Extracted data entries
________________________

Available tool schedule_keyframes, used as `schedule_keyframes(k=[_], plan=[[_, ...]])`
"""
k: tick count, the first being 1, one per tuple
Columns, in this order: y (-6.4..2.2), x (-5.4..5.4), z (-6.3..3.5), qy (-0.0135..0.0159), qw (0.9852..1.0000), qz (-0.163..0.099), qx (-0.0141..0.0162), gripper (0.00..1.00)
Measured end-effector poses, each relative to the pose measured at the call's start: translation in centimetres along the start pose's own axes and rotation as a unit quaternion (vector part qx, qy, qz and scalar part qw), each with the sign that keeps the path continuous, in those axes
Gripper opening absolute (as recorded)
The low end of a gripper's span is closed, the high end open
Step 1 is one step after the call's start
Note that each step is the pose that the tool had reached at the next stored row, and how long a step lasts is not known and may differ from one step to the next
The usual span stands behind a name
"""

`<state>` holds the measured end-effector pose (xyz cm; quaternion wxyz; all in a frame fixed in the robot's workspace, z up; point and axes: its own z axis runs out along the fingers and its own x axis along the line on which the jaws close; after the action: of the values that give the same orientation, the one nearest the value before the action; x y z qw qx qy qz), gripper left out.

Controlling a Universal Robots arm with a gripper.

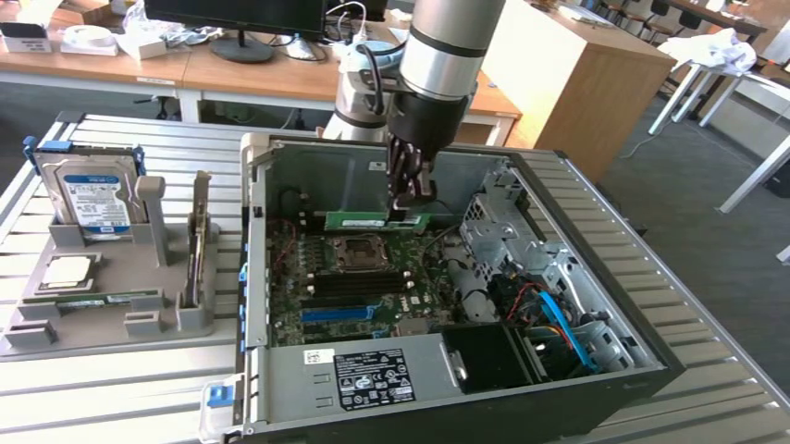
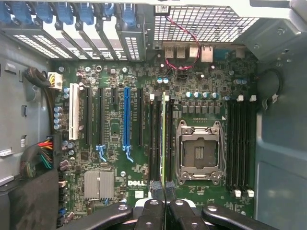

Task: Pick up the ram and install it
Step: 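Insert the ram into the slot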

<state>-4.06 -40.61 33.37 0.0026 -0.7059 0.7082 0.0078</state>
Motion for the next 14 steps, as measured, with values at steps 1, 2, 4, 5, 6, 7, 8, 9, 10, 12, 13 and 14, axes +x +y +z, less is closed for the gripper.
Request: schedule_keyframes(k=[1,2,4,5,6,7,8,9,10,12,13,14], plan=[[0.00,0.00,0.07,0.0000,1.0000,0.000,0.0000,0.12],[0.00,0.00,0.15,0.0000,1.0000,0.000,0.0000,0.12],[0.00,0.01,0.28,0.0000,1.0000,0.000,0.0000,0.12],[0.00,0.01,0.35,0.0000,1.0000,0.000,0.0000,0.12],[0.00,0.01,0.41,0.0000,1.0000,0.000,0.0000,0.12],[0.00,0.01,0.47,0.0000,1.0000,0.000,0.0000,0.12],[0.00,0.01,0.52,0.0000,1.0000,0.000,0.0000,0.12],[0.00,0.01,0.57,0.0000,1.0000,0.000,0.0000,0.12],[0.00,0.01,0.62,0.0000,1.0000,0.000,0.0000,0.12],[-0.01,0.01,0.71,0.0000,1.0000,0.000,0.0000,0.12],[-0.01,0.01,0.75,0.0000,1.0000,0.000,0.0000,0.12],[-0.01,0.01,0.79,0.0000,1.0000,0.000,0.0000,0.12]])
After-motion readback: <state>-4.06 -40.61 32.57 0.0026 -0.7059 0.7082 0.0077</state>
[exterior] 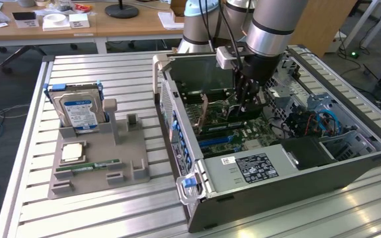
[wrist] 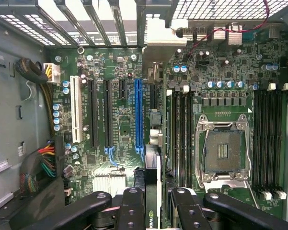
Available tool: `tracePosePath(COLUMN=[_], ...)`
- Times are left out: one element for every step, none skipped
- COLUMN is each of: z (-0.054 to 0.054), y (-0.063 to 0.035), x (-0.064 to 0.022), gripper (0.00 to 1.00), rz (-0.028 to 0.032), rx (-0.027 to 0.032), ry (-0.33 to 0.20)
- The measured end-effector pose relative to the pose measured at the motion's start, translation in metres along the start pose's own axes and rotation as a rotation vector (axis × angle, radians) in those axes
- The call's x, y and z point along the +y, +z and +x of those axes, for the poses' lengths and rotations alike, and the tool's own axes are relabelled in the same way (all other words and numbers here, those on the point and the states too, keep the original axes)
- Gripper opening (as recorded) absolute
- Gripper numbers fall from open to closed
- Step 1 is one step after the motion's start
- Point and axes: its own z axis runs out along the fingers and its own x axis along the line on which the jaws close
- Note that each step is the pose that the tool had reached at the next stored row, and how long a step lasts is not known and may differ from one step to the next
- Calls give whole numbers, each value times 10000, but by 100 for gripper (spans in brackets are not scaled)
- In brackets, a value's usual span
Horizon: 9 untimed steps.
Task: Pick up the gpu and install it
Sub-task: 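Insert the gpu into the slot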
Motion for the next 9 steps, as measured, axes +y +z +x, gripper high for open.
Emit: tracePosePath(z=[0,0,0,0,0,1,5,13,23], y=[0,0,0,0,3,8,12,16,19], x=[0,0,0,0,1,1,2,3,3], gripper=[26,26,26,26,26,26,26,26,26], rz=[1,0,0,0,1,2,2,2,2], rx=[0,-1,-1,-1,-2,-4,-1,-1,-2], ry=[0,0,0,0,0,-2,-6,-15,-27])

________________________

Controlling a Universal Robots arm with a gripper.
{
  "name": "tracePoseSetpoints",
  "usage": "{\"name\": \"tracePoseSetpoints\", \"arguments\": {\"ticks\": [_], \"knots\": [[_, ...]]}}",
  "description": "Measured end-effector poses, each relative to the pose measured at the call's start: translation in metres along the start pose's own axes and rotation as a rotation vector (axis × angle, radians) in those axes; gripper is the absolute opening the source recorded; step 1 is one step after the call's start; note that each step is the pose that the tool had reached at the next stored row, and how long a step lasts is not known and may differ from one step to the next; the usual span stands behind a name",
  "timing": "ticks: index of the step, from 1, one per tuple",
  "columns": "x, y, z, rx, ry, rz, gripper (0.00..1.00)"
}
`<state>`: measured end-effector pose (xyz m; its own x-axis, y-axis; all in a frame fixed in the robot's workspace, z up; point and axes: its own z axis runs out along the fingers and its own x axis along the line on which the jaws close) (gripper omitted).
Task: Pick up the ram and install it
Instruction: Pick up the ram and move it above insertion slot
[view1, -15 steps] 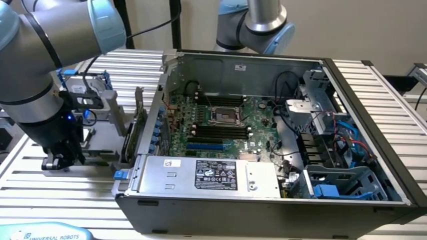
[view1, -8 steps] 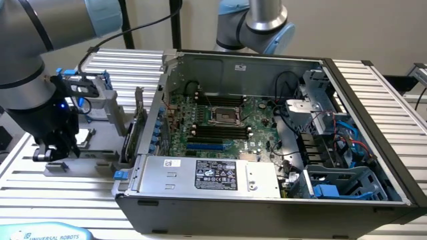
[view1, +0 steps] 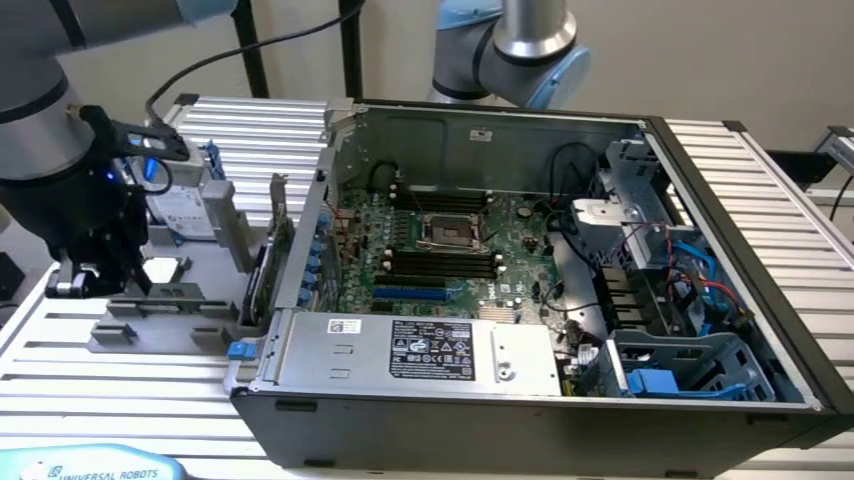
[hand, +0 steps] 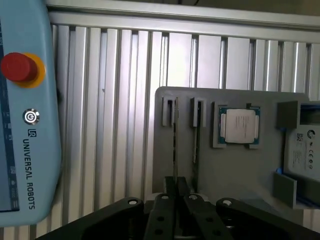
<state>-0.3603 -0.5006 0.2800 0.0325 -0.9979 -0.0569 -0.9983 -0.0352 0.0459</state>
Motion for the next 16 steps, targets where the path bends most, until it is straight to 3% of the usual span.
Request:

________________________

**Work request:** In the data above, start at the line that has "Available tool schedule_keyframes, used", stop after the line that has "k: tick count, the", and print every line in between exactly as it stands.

**Answer box:**
Available tool schedule_keyframes, used as `schedule_keyframes(k=[_], plan=[[_, ...]])`
"""
k: tick count, the first being 1, one per tuple

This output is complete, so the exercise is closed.